U nas ten problem tak naprawdę pojawił się w momencie obcięcia jakichkolwiek elementów polityki prorodzinnej po 1989 roku. Francja, mając dzietność na poziomie 1,6 w latach '90, wprowadziła dodatkową możliwość zasiłku dla rodzica, który przerywa pracę z powodu wychowania dziecka. To jest ten element polityki, z którego rodzice korzystają najczęściej. Polityka społeczna w Polsce jest całkiem rozbieżna z polityką rodzinną. Ta druga wiąże się z pewnym strumieniem pieniędzy dla tych, którzy wychowują dzieci. Polityka socjalna zaś kierunkuje się na ubogich. W Polsce pójście do pracy powoduje właściwie ubożenie rodziny. To całkowita patologia. Każdy wysiłek rodzica, aby zdobyć pieniądze, właściwie obcina dodatkowe fundusze. Wszystko ustawiliśmy w kierunku anty-dzietności.
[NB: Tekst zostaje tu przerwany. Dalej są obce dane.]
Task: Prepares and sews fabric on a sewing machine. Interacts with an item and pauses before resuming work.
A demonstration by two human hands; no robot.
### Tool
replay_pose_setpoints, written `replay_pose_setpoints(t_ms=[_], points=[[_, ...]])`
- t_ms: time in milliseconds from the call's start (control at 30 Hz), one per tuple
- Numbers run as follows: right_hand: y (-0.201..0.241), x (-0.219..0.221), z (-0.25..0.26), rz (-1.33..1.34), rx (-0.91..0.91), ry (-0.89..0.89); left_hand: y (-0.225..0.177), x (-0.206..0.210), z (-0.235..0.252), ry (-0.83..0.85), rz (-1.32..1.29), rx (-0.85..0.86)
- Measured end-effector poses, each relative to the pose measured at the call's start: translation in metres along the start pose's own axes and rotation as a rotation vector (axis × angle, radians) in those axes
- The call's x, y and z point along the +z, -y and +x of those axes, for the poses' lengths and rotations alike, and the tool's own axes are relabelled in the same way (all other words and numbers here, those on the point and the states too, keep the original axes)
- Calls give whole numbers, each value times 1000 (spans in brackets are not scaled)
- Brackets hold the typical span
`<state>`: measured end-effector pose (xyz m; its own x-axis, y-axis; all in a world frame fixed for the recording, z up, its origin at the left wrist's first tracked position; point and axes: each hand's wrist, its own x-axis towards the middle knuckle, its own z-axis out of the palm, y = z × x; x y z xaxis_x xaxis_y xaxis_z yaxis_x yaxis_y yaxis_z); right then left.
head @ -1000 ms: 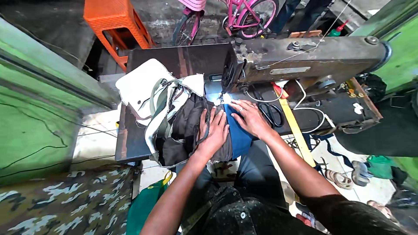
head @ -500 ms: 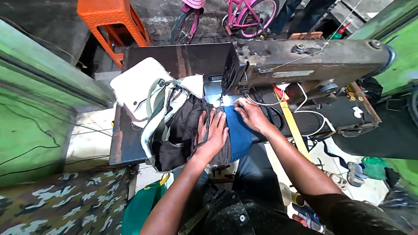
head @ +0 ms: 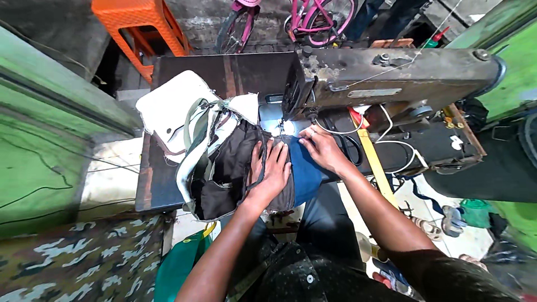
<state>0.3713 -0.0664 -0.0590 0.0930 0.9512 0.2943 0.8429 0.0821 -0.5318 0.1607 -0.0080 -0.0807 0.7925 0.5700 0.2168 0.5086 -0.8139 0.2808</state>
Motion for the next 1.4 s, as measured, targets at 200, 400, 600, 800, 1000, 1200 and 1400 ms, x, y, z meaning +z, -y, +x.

Co zatem zrobić, aby zmienić ten kierunek?

Przede wszystkim trzeba zlikwidować bariery, na przykład próg dochodowy. Świadczenia rodzinne są w większości krajów powszechne. Na każde wychowywane dziecko, rodzice dostają określoną sumę pieniędzy. Trzeba też zmniejszyć skalę biurokracji, związaną z przyznawaniem tych świadczeń. Ilość opłat, idących za każdym świadczeniem, całkowicie pożera fundusze. To więcej, niż suma docelowa, mająca trafić do rodziny. Trzeba w końcu dostrzec, że dziecko to koszt, który nie powinien być przerzucany tylko na rodziców, bo inaczej efekt jest taki, że rezygnujemy z dzieci. Jest to zbyt duży wysiłek, także finansowy, dla wielu Polaków. Myślę, że problem ma także pewne podłoże psychiczne. Stajemy się społeczeństwem, które jest przeciwne dzieciom. Dzieci nam wszędzie przeszkadzają, nie tylko w pracy, ale też w przestrzeni publicznej. Są zbędnym elementem. Nie widzimy, że bez nich nie mamy żadnej przyszłości.
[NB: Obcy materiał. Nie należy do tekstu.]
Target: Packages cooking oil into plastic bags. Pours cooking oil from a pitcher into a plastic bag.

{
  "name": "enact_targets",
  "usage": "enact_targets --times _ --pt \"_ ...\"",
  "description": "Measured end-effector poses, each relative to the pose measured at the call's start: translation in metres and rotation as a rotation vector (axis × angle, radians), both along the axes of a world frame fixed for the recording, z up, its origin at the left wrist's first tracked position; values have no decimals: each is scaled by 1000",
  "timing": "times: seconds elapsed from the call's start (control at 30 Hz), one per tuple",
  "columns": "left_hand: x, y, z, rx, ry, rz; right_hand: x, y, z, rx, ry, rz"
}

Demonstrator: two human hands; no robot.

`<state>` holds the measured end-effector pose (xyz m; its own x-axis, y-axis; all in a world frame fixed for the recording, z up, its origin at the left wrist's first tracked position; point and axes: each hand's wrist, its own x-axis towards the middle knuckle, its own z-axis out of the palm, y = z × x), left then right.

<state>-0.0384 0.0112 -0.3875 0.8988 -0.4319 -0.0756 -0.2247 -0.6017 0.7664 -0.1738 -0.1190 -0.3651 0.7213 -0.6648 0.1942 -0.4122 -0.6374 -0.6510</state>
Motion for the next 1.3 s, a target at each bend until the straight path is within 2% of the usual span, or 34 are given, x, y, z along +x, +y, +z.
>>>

Wracając jeszcze do urlopów rodzicielskich, pojawia się propozycja, by wprowadzić pewien okres takiego urlopu, na przykład miesiąc, który będzie zarezerwowany wyłącznie dla ojców. Jeśli polscy rodzice sami nie chcą się tym urlopem podzielić, to państwo zrobi to odgórnie. To dobry pomysł?

To nie jest żadne rozwiązanie, bo przy tak dramatycznym rynku pracy mężczyźni nadal będą się bać stracenia stanowiska po powrocie z urlopu. To zupełnie nie ten kierunek. Jest jeszcze jedna kwestia, o której całkiem zapominamy. Urlop rodzicielski należy się raptem połowie rodziców, mających dzieci. Reszta jest zatrudniona w sposób, który nie daje im tego prawa. W 2011 roku do urlopu macierzyńskiego prawo miała tylko 1/3 z ZUS plus jakaś grupa kobiet z KRUS, co daje maksymalnie 50 proc. matek. Reszta w ogóle nie jest zauważona w naszym społeczeństwie. Mamy dramatyczne zaległości w stosunku do reszty krajów europejskich.